● ASSIGNMENT: Go through the listing below and output exactly the line with "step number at", the line with "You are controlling", and each line between; omit the rest.

● RECORDS FOR THE TASK:
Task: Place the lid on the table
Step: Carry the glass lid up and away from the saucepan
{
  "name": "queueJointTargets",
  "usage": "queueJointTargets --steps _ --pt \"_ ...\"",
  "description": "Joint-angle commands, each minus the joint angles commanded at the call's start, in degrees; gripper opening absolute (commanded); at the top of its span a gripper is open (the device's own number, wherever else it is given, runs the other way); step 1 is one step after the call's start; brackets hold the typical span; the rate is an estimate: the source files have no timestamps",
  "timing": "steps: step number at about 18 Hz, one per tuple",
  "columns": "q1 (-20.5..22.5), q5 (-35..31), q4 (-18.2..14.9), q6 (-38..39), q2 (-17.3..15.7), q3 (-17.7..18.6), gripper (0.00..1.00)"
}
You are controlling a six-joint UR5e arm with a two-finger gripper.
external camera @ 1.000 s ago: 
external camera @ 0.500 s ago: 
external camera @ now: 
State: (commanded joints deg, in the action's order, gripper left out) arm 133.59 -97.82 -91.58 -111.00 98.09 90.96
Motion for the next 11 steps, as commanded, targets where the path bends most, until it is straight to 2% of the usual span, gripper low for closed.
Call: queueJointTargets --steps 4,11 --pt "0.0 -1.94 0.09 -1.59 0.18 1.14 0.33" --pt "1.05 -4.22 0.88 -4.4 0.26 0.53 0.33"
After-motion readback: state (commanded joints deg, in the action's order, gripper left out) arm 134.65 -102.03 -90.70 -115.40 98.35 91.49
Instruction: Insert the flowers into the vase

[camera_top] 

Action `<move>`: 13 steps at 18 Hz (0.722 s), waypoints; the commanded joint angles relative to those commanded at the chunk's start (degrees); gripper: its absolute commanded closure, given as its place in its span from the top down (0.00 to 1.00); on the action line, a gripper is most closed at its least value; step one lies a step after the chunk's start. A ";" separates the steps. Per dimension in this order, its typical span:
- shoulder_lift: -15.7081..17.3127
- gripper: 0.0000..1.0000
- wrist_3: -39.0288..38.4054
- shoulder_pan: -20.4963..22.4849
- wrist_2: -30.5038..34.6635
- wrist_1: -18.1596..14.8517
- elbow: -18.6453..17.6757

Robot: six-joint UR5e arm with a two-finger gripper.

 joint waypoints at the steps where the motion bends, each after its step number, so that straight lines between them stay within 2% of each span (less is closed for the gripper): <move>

● SOLUTION TO THIS PROBLEM:
  "timing": "steps: step number at about 18 Hz, one per tuple",
  "columns": "q1 (-20.5..22.5), q5 (-35..31), q4 (-18.2..14.9), q6 (-38..39), q2 (-17.3..15.7), q3 (-17.7..18.6), gripper (0.00..1.00)"
}
You are controlling a six-joint UR5e arm with a two-finger gripper.

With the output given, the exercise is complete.